[TASK DESCRIPTION]
In the entries below, find the string "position" and return each line holding it.

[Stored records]
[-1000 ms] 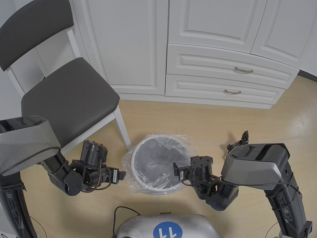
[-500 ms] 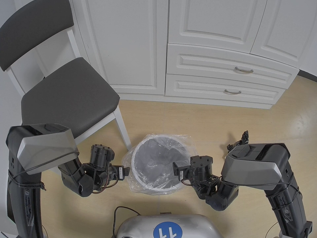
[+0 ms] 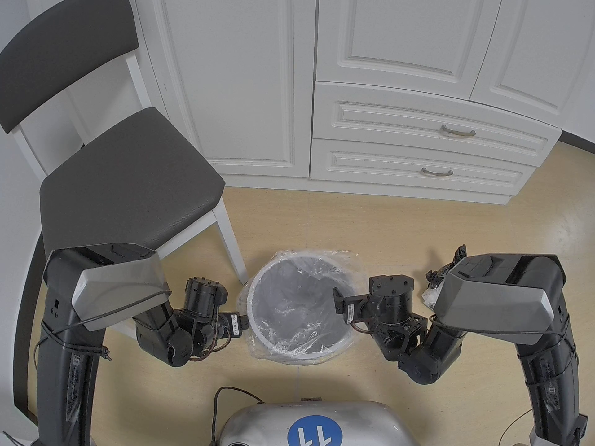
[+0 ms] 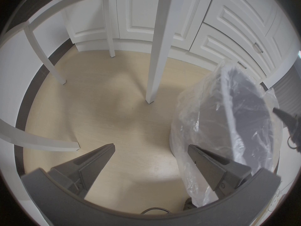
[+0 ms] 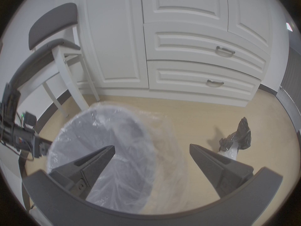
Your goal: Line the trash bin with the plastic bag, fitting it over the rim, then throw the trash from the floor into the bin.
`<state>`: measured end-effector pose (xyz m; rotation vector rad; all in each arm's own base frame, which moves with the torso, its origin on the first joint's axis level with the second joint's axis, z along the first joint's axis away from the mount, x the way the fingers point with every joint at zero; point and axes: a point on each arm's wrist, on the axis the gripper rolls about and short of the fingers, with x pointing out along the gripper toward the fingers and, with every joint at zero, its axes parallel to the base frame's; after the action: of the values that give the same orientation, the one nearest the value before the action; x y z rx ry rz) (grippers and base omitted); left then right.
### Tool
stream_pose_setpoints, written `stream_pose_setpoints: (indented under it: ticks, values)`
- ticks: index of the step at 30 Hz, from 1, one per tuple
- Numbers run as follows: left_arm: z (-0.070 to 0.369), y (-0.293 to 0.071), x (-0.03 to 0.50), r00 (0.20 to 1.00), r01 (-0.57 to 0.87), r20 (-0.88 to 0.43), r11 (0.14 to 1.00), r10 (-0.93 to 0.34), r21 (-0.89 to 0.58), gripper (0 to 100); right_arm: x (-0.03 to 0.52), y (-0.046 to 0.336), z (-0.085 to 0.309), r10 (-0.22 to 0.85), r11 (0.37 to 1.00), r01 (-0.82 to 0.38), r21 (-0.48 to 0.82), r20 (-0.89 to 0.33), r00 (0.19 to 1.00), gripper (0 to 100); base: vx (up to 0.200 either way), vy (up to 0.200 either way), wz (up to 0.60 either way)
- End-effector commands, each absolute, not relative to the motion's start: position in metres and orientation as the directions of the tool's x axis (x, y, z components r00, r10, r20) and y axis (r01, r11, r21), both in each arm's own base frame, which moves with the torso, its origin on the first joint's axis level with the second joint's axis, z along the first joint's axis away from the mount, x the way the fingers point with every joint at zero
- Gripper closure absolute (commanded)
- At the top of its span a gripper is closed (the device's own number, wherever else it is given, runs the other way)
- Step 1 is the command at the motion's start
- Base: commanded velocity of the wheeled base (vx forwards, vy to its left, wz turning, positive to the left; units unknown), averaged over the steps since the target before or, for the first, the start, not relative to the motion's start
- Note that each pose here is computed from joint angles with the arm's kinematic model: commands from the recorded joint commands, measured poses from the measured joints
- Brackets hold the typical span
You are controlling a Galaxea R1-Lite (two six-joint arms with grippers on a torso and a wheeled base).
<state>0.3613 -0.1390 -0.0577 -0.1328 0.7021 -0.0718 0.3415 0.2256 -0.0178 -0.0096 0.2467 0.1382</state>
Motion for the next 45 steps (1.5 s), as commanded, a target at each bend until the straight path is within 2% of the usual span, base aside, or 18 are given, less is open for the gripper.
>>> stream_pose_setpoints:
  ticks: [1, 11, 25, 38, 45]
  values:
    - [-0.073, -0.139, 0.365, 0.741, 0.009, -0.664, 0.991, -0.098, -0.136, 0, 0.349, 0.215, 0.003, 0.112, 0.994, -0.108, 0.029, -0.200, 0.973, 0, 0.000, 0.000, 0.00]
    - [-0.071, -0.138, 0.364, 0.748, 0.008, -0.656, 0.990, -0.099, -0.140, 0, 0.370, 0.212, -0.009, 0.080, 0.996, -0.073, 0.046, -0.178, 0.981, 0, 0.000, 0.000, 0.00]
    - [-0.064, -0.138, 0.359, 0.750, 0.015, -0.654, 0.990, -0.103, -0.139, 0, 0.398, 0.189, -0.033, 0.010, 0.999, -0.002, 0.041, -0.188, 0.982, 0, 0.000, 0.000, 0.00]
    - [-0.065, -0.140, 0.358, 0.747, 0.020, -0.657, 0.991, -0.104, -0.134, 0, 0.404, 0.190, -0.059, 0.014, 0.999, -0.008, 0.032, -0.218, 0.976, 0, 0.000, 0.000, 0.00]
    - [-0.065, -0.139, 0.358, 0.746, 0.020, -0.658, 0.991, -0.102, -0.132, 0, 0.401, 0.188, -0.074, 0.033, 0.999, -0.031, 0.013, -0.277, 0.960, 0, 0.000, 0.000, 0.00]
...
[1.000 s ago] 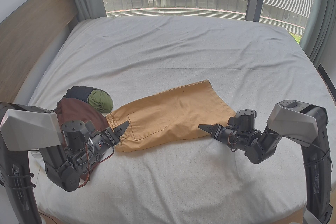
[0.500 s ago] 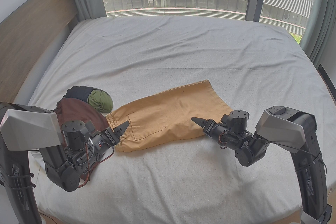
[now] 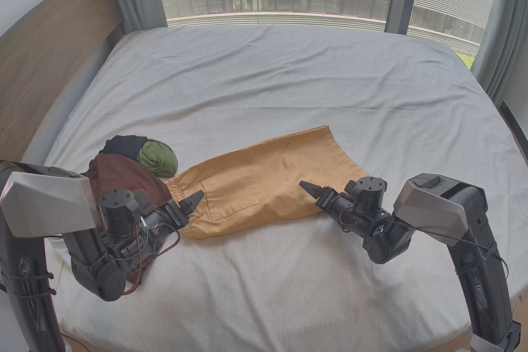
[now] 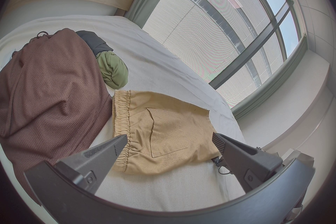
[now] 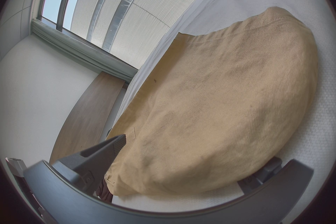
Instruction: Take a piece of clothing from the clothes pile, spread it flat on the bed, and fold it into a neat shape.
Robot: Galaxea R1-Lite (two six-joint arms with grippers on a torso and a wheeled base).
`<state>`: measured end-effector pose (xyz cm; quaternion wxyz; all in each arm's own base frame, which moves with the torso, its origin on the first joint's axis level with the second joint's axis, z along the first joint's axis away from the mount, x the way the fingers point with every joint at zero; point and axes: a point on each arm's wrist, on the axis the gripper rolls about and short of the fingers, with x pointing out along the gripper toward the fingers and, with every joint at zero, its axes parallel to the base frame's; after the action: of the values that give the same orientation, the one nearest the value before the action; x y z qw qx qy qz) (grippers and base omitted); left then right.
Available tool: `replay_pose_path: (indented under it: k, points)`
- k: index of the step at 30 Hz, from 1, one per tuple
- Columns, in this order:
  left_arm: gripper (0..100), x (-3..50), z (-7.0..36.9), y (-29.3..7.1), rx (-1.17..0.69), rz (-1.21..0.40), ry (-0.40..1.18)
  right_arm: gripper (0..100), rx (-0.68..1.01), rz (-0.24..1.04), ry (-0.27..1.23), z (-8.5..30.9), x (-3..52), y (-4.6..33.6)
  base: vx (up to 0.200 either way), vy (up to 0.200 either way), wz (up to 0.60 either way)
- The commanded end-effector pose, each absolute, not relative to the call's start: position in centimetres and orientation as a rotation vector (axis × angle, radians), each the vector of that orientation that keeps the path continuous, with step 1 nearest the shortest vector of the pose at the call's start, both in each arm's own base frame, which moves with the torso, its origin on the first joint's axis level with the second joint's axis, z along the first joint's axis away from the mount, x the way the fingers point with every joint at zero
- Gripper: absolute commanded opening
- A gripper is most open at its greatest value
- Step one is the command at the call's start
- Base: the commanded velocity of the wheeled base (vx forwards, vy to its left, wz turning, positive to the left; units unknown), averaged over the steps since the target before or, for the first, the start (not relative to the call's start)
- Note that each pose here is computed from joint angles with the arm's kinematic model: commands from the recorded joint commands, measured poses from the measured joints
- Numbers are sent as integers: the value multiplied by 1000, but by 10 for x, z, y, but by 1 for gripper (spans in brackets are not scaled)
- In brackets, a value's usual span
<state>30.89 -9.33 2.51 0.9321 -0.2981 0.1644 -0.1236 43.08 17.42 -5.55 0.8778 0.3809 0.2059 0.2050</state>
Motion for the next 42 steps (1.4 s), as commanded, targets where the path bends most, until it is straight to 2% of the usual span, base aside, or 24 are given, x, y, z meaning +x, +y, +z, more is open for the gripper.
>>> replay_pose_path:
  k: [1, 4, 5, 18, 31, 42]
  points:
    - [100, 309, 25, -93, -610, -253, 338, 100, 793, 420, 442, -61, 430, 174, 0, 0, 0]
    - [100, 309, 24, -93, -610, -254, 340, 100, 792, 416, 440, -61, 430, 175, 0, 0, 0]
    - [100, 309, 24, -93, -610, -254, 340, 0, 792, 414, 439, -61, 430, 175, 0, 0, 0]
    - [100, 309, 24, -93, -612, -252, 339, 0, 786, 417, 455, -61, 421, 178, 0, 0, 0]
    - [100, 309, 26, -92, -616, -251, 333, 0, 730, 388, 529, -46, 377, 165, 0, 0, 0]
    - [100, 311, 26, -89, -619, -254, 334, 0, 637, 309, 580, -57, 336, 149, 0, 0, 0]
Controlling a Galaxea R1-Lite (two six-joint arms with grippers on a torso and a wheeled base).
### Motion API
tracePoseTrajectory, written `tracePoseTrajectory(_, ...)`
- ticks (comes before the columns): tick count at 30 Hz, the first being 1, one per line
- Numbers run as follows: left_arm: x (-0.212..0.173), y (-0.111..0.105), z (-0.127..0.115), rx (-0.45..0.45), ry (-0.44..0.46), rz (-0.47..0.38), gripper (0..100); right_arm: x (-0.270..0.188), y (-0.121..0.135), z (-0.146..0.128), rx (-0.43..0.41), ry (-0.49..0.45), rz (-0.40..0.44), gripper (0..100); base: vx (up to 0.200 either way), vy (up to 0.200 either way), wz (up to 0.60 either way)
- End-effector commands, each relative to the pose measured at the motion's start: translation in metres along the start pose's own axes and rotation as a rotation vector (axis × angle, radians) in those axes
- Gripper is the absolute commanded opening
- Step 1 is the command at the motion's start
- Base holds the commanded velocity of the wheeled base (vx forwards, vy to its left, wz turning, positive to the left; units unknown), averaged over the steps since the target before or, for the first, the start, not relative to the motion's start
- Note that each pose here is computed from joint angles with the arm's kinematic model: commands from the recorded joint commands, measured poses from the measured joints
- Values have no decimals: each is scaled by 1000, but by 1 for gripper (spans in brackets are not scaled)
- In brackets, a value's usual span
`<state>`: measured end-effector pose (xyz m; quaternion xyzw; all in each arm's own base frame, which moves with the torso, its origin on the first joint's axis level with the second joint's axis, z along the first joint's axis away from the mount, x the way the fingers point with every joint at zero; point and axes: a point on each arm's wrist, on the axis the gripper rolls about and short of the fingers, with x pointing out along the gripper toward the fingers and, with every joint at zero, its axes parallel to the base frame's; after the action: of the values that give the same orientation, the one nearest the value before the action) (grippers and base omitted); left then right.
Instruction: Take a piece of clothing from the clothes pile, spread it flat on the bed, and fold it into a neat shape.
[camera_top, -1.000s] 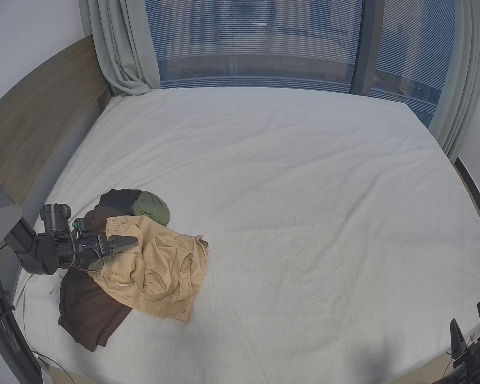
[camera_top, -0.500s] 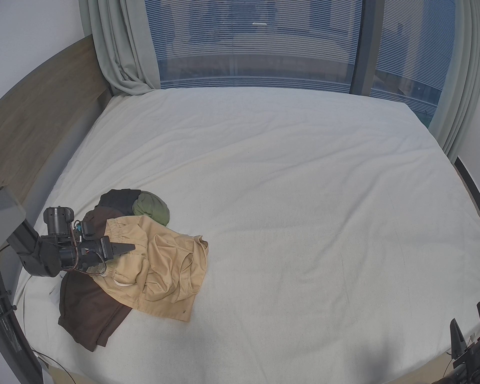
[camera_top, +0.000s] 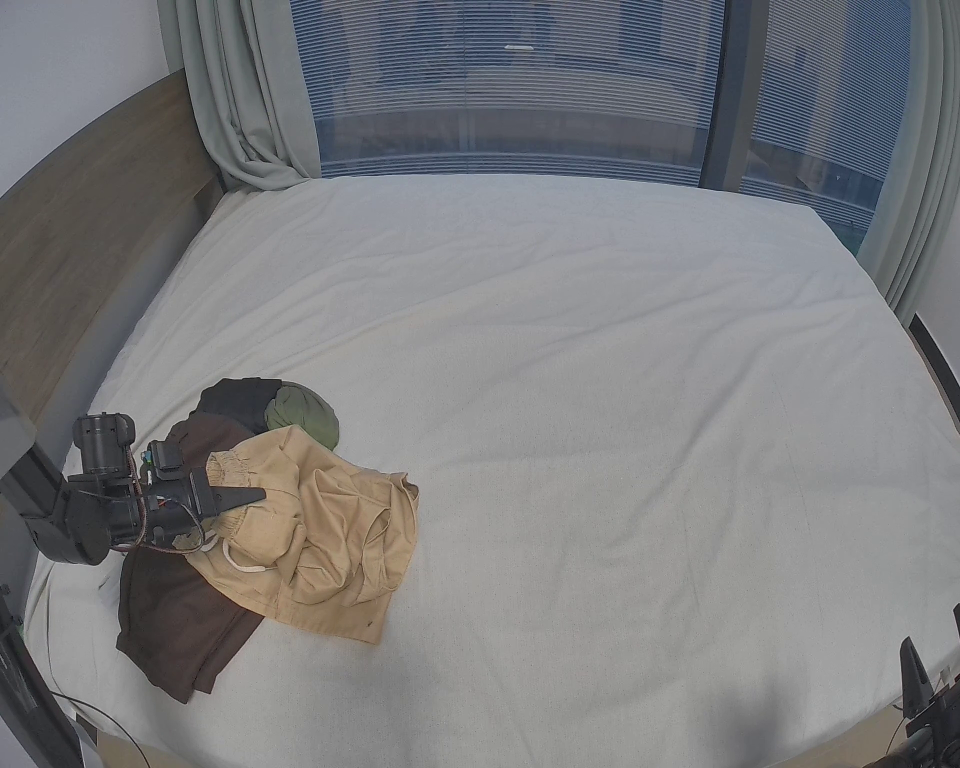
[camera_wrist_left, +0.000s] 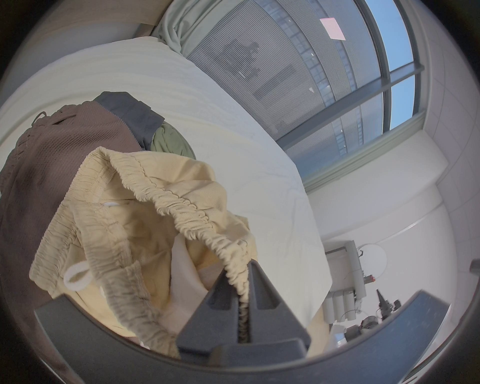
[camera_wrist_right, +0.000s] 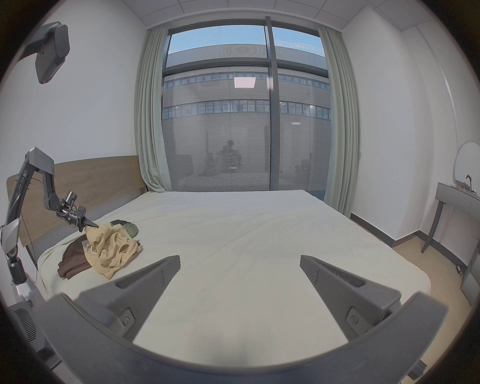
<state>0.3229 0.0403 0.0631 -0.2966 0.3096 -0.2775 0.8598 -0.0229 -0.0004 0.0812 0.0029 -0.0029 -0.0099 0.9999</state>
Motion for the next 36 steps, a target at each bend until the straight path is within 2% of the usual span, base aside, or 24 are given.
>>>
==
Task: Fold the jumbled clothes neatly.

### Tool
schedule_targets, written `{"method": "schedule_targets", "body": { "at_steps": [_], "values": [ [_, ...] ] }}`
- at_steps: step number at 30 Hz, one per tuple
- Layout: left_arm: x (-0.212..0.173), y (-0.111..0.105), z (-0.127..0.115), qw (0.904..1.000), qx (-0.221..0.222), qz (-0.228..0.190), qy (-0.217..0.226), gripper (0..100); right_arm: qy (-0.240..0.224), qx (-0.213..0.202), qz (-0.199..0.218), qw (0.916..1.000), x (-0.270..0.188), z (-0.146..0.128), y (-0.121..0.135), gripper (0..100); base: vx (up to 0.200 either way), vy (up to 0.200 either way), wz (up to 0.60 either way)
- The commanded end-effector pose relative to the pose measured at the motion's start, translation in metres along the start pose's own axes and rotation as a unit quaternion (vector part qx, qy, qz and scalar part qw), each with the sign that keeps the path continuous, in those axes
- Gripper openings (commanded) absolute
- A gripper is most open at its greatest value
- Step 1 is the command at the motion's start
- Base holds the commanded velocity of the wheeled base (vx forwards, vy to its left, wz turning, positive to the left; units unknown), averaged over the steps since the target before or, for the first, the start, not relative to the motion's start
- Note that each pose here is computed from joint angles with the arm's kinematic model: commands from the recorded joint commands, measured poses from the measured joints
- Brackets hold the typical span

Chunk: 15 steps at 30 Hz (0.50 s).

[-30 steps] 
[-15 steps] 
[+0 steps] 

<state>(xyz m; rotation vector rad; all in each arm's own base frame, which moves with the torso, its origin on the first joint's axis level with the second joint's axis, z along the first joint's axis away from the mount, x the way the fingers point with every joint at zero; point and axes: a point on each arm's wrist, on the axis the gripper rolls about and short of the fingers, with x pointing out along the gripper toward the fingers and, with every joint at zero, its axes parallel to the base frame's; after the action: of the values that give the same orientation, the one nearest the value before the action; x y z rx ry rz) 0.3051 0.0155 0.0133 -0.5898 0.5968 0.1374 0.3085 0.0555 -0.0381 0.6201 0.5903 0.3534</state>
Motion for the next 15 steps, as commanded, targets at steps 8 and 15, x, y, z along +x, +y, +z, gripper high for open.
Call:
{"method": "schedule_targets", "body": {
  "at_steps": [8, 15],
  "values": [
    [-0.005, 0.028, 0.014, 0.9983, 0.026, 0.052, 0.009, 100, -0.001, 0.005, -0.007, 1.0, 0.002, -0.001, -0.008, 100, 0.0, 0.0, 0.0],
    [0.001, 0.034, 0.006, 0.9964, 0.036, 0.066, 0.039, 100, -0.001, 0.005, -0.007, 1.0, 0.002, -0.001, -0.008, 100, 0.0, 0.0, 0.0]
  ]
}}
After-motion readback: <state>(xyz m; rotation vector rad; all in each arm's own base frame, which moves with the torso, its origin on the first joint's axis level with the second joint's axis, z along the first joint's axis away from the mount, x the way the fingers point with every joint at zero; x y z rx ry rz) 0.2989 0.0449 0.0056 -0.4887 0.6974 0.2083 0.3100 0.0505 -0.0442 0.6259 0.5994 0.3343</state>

[WRITTEN SOLUTION]
- End-effector commands, each absolute, not relative to the motion's start: position in metres and orientation as the directions of the tool's x axis (x, y, z components r00, r10, r20) and y axis (r01, r11, r21), both in each arm's own base frame, which moves with the torso, its origin on the first joint's axis level with the second joint's axis, z along the first joint's axis away from the mount, x the way the fingers point with every joint at zero
- The commanded end-effector pose, each absolute, not relative to the call's start: position in centimetres and orientation as a rotation vector (axis × angle, radians), each the vector of that orientation that keeps the path continuous, with step 1 nearest the shortest vector of the pose at the call's start, both in each arm's own base frame, which moves with the torso, its origin on the first joint's axis level with the second joint's axis, z along the first joint's axis away from the mount, x the way the fingers point with every joint at zero

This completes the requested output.